Most of the option traders familiar with the term India VIX, but don’t know about the function of the volatility index. Here we can simplify the calculation for a better understanding of our fincareplan readers.
We have a basic understanding of derivatives markets in our previous article, let’s move to advanced levels in options trading. Before going to the topic, we will explain what is India VIX?
India VIX is a volatility index, that value will be computed from the nifty index option premium. People are commenting, the market is highly volatile today, how they are saying, what is volatility how it will be measured. Try to understand the basic terms one by one.
As per the national stock exchange of India, volatility is often described as the “rate and magnitude of changes in prices and in finance often referred to as risk. In simple terms volatility referred to as the uncertainty about the price changes in a security or index value. The higher the volatility, the higher the risk.
The volatility index is a measure of market volatility over the near term. Professional options traders, take the position based on the VIX movement, what they are predicting from the volatility index.
Generally, during the time of volatility, the market moves higher low to higher high or lower high to lower low and the volatility index keeps on rising. If the volatility index is declined, the volatility of the index also less.
Remember one thing, the volatility index is different from a price index like NIFTY and BANK NIFTY. The price index is calculated using the price movements of underlying stocks.

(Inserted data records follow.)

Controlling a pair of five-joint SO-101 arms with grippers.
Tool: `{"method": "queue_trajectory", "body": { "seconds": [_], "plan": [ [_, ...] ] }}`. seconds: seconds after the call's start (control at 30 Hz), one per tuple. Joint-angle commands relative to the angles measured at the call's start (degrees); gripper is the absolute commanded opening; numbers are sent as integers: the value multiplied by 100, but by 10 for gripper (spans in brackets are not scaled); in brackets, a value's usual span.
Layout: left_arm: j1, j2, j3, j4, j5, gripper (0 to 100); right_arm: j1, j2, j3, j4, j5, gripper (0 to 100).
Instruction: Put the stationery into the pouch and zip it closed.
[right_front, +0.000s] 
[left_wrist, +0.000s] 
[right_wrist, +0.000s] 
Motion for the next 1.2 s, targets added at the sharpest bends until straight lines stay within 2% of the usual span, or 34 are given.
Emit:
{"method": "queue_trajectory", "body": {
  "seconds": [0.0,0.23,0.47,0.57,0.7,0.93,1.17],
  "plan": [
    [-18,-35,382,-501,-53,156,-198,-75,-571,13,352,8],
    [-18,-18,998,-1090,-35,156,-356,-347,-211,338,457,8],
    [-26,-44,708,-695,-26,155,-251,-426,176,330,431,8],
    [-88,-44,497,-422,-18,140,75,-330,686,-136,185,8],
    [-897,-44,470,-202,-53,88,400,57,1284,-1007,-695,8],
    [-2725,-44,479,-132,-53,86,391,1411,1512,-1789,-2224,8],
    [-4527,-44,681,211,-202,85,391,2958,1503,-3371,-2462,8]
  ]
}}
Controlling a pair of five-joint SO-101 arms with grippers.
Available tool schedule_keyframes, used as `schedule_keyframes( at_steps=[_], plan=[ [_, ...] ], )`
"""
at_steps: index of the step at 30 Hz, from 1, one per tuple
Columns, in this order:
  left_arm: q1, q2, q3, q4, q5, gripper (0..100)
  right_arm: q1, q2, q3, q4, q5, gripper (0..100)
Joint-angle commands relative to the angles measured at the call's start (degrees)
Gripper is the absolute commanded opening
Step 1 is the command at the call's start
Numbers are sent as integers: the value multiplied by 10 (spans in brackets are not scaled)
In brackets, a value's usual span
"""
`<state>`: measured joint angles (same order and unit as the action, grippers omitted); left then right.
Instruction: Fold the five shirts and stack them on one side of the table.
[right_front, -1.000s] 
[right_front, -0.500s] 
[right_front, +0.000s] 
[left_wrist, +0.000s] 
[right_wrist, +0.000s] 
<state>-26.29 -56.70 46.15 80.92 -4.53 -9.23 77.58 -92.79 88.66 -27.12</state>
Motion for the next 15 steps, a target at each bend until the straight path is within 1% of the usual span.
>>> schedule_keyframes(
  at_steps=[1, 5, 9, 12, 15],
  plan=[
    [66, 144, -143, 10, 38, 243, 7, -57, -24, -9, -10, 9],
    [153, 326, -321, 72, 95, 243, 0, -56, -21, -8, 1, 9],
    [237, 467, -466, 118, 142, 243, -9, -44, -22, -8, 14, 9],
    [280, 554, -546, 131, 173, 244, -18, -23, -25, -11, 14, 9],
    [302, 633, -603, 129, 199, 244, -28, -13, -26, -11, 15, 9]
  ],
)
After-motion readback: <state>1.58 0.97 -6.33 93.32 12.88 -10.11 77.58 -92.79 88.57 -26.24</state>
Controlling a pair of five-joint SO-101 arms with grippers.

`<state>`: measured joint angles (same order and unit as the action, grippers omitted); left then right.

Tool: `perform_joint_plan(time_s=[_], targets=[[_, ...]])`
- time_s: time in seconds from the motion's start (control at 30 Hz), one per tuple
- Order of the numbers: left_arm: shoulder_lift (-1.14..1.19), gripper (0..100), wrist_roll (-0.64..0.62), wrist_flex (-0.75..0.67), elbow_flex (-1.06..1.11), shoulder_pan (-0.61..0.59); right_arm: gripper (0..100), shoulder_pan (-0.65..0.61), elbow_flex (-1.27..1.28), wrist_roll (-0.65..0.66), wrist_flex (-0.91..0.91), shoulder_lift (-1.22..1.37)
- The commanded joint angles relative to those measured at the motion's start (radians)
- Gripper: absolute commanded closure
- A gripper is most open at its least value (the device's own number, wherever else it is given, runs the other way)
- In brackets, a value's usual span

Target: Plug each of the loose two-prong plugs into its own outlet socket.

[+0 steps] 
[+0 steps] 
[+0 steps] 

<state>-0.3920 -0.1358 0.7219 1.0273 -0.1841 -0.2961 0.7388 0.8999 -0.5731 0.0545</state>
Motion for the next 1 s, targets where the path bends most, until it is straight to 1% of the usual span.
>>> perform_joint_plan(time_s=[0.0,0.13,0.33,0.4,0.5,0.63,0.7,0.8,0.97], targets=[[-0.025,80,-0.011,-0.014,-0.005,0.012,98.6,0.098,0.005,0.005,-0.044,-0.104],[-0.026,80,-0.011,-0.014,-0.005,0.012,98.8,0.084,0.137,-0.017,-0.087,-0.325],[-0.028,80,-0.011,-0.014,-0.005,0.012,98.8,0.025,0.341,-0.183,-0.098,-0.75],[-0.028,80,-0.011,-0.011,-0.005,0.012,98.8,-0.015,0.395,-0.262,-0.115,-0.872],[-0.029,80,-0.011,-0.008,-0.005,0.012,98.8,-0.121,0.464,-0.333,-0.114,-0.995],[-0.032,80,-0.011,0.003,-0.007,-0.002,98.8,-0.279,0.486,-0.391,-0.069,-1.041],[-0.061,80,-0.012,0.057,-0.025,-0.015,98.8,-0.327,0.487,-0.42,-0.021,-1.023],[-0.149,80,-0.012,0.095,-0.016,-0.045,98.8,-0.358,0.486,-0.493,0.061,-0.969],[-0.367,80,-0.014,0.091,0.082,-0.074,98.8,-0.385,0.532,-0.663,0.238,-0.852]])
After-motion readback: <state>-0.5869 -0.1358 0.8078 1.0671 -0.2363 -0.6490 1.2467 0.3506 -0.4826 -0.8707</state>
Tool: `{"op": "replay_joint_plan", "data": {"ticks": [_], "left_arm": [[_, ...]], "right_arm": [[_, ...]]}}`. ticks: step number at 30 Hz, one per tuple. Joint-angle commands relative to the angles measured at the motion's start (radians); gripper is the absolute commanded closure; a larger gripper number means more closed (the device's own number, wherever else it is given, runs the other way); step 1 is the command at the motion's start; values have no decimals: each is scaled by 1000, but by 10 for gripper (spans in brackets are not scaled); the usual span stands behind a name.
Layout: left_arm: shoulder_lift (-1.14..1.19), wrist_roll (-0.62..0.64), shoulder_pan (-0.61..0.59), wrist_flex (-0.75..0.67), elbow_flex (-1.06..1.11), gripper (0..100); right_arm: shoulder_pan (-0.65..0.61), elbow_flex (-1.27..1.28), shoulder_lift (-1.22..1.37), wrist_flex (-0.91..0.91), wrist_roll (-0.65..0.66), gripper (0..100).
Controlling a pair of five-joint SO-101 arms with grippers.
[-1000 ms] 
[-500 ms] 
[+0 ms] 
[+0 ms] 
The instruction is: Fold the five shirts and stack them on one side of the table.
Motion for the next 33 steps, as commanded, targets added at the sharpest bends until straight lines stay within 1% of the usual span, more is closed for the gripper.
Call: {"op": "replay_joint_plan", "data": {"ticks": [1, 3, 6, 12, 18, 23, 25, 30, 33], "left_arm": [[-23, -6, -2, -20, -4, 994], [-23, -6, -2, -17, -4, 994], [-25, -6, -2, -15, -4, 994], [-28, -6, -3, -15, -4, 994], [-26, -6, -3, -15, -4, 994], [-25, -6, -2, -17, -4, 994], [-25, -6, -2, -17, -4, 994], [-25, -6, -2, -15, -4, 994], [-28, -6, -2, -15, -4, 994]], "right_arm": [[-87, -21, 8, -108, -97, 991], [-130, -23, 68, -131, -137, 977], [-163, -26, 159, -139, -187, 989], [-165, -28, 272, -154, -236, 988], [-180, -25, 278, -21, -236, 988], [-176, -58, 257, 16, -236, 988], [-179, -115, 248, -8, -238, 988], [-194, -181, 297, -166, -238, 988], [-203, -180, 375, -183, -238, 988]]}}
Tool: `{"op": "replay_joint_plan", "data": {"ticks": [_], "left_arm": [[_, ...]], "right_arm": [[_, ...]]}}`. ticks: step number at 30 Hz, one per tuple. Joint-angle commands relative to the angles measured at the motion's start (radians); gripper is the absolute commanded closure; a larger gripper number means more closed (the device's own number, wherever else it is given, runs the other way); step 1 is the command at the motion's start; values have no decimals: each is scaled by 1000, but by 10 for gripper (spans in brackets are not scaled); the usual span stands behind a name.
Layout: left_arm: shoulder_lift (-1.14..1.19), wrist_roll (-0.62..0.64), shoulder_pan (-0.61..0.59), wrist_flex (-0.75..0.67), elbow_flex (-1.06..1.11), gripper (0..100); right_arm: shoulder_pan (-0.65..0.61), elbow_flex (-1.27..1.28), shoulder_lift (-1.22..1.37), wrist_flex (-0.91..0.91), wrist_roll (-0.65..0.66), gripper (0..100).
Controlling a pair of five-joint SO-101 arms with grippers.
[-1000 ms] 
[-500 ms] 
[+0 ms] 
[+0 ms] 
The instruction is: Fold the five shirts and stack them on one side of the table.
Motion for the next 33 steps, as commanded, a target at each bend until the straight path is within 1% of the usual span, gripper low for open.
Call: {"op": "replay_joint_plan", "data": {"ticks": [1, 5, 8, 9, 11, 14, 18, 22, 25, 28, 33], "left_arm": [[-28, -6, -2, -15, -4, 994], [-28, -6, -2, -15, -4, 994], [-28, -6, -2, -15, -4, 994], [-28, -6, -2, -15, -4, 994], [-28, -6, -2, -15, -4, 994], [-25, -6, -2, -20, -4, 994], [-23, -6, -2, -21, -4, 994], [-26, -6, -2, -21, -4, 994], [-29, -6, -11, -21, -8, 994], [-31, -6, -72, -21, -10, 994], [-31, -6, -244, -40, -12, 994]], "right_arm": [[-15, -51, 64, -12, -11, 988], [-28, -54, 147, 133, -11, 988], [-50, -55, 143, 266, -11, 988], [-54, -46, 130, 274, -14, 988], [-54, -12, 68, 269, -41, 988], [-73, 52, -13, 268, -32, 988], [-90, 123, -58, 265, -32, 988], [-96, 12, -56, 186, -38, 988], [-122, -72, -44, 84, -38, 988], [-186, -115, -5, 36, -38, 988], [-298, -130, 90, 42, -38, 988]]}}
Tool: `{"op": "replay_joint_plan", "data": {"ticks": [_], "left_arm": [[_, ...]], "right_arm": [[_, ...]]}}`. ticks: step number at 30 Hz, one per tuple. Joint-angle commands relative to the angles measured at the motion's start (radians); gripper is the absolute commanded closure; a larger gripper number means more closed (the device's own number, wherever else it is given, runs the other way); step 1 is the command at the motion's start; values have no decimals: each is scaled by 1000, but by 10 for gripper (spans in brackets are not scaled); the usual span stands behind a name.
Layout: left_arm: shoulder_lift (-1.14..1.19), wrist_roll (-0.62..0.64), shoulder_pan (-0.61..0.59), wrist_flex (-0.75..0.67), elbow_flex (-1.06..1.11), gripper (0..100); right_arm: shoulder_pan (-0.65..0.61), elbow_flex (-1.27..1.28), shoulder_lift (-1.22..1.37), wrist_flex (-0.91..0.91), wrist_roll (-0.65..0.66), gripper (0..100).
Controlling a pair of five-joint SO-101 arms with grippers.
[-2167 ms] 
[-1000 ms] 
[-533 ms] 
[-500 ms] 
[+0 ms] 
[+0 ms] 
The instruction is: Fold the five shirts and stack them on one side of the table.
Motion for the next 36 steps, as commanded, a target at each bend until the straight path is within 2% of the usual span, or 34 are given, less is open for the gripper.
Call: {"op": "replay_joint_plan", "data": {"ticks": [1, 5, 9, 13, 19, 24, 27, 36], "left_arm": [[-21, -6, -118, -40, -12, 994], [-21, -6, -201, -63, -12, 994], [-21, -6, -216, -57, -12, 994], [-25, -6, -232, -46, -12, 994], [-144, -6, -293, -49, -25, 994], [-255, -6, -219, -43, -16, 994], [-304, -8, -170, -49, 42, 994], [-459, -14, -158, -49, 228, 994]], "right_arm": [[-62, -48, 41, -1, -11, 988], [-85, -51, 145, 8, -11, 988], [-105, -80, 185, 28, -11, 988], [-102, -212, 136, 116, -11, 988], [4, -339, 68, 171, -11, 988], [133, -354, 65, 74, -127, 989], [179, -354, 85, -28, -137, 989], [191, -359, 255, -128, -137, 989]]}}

The volatility index is calculated using the order book of the underlying index options and is denoted as an annualized percentage.
The Chicago board of options exchange was the first to introduce the volatility index for the U.S market index S&P 100 in 1993.
There was a change in the calculation in 2003 and revised methodology was adopted in S&P 500 index option. Since its inception, it has one of important for derivative traders, based on the volatility, traders set up their trade-in near month contract.
India VIX Index:
It is a volatility index computed by the National Stock Exchange (NSE) based on the order book of NIFTY options. India VIX indicates the trader’s perception of the
India VIX is calculated based on the Black Scholes Model which is used to price the option premium. The model uses different kinds of key variables to arrive at the fair price of an option contract.
- Strike price
- Current market price
- Time to expiry
- Risk-free rate
- Market volatility
We don’t get into the complex formula of the Black Scholes method to calculate the India VIX but try to simplify the interpretation of the volatility index.
For example, India VIX was trading at 20.30, what it means? It represents an expected annual change of 20% in the index price movement for the next month.
Simply it’s defined the market range between + 20% and – 20% from the current spot price of the nifty. Just calculate the price range of the next year, if nifty was traded around 13000. It clearly indicates that for the next one year the nifty range will be 10400 to 15600.
If you want to know about the monthly range, simply use the below formulae
Monthly range in index = VIX / √ 12
Here, we simply assume the 30 calendar days for 12 months, try to calculate the monthly range in nifty that will be 20.30/3.46 = 5.86 % almost 750 points deviation expected in next one month.
It will helpful for the option writers to identify the index range to short the out of the money option to collect the premium. For option sellers theta (time decay) is a friend and volatility is an enemy that’s why they are very much cautious about the volatility index.
MOVEMENT OF INDIA VIX IN COVID 2020 MARKET CRASH:
The above picture shows a clear understanding of the India VIX movement. For your understanding in March 2020, India VIX touches the high of 85.34, and nifty was touched the bottom of 7500.
In November 2020 the scenario was changed VIX was bottom of the table and nifty was trading around 13000. These two indexes were inversely proportional to each other.
- Options traders as well as investors will get a fair idea about the India VIX and understand the negative correlation between the index and volatility index.
- The market will capture the number of factors, based on that underlying stock price will vary. Don’t blindly follow the VIX, it’s also one of the numerical factors to identify the market movement.